> [EXERCISE GOAL]: Reply with one number only: the count of lines below that contain the word "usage".

[Records from a collection]
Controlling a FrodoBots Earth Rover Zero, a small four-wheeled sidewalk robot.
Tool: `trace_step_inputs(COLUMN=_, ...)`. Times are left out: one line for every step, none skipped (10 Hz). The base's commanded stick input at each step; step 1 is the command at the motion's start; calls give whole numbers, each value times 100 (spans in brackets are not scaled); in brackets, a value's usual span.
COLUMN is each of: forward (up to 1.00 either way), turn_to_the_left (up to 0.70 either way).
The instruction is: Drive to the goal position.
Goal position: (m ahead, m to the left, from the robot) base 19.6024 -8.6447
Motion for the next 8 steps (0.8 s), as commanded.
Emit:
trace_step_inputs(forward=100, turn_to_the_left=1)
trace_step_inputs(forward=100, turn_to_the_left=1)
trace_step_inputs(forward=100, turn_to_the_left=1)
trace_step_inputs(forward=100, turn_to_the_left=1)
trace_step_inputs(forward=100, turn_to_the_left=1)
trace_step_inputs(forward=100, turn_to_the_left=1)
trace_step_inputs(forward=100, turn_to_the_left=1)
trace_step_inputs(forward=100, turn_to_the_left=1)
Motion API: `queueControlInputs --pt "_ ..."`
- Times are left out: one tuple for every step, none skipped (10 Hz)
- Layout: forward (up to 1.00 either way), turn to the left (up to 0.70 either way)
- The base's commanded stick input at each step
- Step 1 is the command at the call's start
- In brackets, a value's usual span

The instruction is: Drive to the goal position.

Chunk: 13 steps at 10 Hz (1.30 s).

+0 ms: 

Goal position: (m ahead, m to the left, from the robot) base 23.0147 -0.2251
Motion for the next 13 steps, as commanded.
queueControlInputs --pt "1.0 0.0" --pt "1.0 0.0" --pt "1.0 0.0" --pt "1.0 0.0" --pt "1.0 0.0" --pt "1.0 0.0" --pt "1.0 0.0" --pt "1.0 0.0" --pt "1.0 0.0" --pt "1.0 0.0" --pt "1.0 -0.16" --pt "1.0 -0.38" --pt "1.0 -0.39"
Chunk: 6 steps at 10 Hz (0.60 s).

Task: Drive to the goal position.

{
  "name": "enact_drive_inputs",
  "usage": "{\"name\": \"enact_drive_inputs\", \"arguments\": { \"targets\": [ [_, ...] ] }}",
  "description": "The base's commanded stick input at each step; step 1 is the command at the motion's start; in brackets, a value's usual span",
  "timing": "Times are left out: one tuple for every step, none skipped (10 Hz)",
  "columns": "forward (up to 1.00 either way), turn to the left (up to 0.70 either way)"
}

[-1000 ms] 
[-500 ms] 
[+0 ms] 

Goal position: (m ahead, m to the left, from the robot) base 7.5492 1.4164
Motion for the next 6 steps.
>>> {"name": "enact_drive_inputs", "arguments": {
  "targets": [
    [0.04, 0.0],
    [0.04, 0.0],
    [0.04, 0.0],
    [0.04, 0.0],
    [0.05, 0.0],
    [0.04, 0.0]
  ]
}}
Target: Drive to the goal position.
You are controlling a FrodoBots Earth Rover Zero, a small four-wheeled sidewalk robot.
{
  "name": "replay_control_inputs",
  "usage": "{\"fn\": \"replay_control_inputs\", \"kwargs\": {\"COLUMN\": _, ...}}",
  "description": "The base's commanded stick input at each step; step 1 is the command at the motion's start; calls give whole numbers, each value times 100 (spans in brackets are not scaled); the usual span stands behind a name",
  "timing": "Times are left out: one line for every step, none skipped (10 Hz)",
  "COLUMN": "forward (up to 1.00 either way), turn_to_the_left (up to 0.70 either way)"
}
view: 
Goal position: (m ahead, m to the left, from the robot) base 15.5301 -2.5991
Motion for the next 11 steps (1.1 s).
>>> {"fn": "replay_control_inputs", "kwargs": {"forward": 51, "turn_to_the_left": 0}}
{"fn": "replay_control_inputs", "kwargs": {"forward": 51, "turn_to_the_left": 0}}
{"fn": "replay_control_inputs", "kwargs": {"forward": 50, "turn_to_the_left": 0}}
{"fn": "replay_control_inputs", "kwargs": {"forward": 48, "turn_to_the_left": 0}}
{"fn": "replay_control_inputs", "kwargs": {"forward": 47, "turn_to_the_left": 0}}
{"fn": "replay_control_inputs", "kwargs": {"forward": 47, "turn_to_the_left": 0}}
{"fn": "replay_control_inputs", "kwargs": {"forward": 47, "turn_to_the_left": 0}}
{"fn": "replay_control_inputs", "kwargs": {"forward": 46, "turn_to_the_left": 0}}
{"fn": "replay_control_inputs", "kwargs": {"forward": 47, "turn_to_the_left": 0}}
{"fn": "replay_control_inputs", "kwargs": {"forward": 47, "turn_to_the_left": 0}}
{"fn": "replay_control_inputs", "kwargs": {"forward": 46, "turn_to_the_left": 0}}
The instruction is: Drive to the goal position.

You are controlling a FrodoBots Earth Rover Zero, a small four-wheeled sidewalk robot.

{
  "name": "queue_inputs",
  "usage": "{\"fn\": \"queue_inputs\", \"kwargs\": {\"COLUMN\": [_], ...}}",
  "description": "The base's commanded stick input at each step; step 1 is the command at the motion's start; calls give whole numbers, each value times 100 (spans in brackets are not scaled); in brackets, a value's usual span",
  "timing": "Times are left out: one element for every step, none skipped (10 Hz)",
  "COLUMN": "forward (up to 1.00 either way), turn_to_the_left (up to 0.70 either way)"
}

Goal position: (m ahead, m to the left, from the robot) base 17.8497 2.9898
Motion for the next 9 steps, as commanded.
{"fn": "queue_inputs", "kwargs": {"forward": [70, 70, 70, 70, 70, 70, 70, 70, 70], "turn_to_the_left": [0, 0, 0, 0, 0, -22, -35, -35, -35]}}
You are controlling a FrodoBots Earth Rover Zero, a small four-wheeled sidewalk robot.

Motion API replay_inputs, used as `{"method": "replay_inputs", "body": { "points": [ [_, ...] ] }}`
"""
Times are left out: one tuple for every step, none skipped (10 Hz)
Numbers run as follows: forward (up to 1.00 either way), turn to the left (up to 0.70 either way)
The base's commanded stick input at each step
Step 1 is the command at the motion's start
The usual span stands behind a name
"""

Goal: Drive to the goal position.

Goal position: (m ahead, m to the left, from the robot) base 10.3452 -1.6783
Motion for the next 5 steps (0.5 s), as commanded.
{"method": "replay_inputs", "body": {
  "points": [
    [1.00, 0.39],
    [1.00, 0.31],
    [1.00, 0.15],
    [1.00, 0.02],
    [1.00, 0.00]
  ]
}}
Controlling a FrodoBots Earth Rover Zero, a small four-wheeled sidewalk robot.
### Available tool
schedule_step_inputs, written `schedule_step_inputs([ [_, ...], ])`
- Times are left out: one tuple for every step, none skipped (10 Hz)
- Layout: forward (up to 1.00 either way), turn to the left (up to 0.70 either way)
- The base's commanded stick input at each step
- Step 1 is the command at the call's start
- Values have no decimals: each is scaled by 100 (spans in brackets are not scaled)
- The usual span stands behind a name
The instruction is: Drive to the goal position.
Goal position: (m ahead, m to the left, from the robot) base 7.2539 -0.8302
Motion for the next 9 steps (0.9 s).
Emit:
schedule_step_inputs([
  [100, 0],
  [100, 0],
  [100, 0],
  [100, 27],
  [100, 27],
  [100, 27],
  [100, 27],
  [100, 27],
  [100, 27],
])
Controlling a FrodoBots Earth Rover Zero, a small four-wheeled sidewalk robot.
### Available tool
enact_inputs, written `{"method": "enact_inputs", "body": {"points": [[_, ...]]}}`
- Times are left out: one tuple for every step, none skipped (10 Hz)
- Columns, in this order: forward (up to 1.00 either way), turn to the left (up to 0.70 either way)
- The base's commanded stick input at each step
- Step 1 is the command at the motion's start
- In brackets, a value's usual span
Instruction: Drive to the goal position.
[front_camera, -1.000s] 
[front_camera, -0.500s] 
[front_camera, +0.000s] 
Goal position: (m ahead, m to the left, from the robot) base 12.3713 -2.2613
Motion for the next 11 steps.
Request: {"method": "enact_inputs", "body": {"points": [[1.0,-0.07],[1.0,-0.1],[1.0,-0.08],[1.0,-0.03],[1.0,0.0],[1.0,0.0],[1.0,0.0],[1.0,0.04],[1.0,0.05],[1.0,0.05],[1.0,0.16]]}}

> [ANSWER TO THIS TASK]: 3